[Your task]
Copy down the listing below exactly. Do not include pictures.

Segment Start: Dataset content

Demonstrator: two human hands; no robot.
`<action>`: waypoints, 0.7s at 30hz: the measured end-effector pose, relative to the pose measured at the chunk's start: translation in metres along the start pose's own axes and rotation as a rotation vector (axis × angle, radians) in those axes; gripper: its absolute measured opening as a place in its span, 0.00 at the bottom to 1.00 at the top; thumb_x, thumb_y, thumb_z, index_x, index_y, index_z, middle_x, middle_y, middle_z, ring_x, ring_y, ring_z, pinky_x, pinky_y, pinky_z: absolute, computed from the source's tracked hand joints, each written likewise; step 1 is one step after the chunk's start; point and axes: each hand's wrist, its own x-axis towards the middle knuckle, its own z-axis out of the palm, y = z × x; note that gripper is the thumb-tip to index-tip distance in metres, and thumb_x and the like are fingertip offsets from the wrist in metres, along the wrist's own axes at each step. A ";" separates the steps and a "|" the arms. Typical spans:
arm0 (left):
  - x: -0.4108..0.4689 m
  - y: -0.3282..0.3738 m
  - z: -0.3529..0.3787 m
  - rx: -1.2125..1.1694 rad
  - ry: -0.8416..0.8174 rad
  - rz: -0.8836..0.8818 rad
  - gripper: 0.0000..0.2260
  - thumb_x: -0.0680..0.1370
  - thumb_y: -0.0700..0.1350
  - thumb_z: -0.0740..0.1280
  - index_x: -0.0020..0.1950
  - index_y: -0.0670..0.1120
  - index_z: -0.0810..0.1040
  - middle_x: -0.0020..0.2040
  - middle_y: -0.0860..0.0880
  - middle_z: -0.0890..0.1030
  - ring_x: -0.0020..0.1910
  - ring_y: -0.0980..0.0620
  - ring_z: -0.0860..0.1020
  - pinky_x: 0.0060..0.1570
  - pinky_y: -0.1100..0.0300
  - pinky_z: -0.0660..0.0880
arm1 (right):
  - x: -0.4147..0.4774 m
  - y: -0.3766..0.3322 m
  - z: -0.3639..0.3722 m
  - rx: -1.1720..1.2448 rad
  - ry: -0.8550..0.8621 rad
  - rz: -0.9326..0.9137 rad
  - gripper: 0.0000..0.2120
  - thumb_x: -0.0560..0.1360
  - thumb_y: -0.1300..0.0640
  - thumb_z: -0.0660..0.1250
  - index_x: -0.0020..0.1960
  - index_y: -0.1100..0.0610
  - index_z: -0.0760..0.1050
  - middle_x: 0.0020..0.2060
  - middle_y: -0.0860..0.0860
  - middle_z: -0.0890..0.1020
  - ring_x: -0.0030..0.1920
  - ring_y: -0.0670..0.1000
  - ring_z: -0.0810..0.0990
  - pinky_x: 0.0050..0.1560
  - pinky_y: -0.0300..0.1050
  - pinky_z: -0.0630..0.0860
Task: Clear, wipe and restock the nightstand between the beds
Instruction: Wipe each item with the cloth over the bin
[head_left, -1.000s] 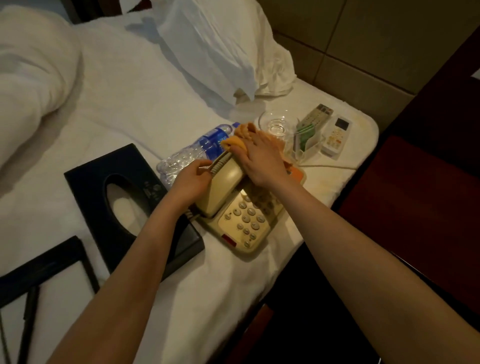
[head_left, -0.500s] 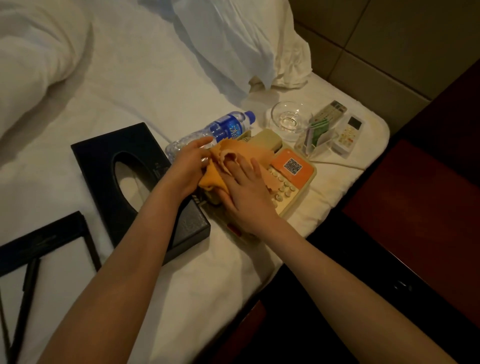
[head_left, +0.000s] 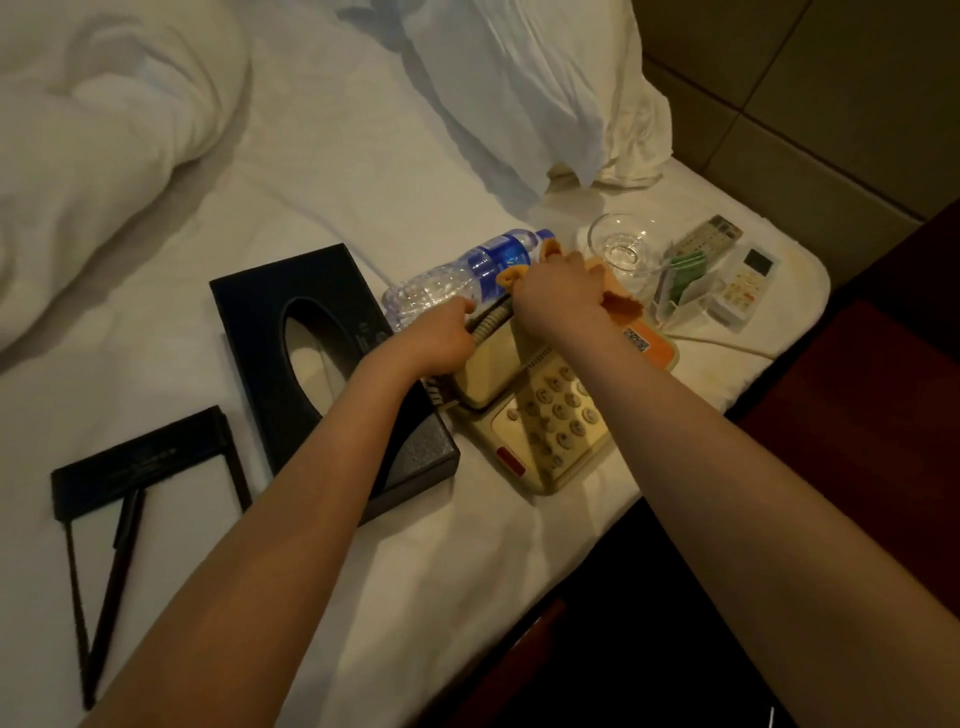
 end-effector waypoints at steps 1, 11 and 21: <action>0.000 0.000 -0.004 0.124 0.015 0.010 0.23 0.79 0.36 0.59 0.74 0.43 0.61 0.69 0.41 0.70 0.66 0.44 0.70 0.62 0.54 0.69 | 0.002 -0.005 0.000 -0.028 -0.029 0.004 0.18 0.78 0.54 0.58 0.66 0.59 0.69 0.65 0.60 0.68 0.66 0.61 0.65 0.68 0.61 0.59; 0.010 -0.005 -0.005 0.487 0.091 -0.160 0.15 0.80 0.38 0.60 0.66 0.37 0.70 0.67 0.40 0.71 0.65 0.44 0.71 0.62 0.56 0.69 | -0.011 -0.045 0.012 -0.377 -0.067 -0.148 0.18 0.79 0.51 0.55 0.65 0.55 0.71 0.65 0.61 0.71 0.68 0.67 0.64 0.69 0.68 0.56; 0.003 -0.011 -0.006 0.585 0.164 -0.015 0.14 0.74 0.40 0.70 0.59 0.42 0.77 0.60 0.43 0.78 0.59 0.44 0.76 0.57 0.55 0.72 | -0.020 -0.024 0.002 0.178 0.165 -0.379 0.10 0.77 0.56 0.58 0.38 0.56 0.70 0.30 0.49 0.69 0.35 0.49 0.72 0.36 0.42 0.66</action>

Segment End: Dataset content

[Answer section]
Demonstrator: two human hands; no robot.
`<action>`: waypoints, 0.7s at 30hz: the measured end-effector pose, relative to the pose measured at the chunk's start: translation in metres along the start pose's own axes and rotation as a rotation vector (axis × angle, radians) in those axes; gripper: its absolute measured opening as a place in its span, 0.00 at the bottom to 1.00 at the top; thumb_x, thumb_y, thumb_z, index_x, index_y, index_z, middle_x, middle_y, middle_z, ring_x, ring_y, ring_z, pinky_x, pinky_y, pinky_z: absolute, computed from the source's tracked hand joints, each written likewise; step 1 is one step after the chunk's start; point and axes: each hand's wrist, its own x-axis towards the middle knuckle, its own z-axis out of the palm, y = z × x; note that gripper is the thumb-tip to index-tip distance in metres, and thumb_x and the like are fingertip offsets from the wrist in metres, along the wrist's own axes at each step. A ";" separates the steps and a "|" the arms. Typical spans:
arm0 (left):
  - x: -0.4108..0.4689 m
  - y: -0.3282..0.3738 m
  - z: -0.3529..0.3787 m
  - rx: -1.2125..1.1694 rad
  - ry: -0.8416..0.8174 rad
  - rz: -0.8836..0.8818 rad
  - gripper: 0.0000..0.2260
  - thumb_x: -0.0680..0.1370
  - thumb_y: -0.0700..0.1350
  - thumb_z: -0.0740..0.1280
  - index_x: -0.0020..0.1950
  - index_y: -0.0670..0.1120
  - index_z: -0.0810..0.1040
  - middle_x: -0.0020..0.2040
  - middle_y: -0.0860..0.0880
  - middle_z: -0.0890..0.1030
  - ring_x: -0.0020..0.1910
  - ring_y: -0.0980..0.0620
  - ring_z: -0.0860..0.1020
  - pinky_x: 0.0060..0.1570
  - pinky_y: -0.1100..0.0300
  - pinky_z: -0.0660..0.0880
arm1 (right):
  - x: -0.4147..0.4774 m
  - y: -0.3766..0.3322 m
  - z: -0.3639..0.3722 m
  - rx: -1.1720..1.2448 rad
  - ry: -0.8550..0.8621 rad
  - rz: -0.9326..0.9137 rad
  - gripper: 0.0000..0.2120
  - thumb_x: -0.0560..0.1360
  - thumb_y: -0.1300..0.0640
  - thumb_z: -0.0660..0.1250
  - index_x: -0.0020..0.1960
  - index_y: -0.1100..0.0610
  - index_z: -0.0760..0.1050
  - middle_x: 0.0020..0.2060
  - middle_y: -0.0860..0.0860
  - middle_z: -0.0890..0.1020
  - ring_x: -0.0030..0.1920
  - ring_y: -0.0670..0.1000
  - ring_z: -0.0810..0.0990
  - pinky_x: 0.0050..0.1560
  - pinky_y: -0.0300..0.1050
  - pinky_z: -0.0630..0.0860
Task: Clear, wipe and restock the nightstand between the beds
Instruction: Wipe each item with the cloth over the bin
[head_left, -1.000s] 
[head_left, -0.500s] 
[head_left, +0.000s] 
 end-effector waypoints at steps 1, 11 and 21: <action>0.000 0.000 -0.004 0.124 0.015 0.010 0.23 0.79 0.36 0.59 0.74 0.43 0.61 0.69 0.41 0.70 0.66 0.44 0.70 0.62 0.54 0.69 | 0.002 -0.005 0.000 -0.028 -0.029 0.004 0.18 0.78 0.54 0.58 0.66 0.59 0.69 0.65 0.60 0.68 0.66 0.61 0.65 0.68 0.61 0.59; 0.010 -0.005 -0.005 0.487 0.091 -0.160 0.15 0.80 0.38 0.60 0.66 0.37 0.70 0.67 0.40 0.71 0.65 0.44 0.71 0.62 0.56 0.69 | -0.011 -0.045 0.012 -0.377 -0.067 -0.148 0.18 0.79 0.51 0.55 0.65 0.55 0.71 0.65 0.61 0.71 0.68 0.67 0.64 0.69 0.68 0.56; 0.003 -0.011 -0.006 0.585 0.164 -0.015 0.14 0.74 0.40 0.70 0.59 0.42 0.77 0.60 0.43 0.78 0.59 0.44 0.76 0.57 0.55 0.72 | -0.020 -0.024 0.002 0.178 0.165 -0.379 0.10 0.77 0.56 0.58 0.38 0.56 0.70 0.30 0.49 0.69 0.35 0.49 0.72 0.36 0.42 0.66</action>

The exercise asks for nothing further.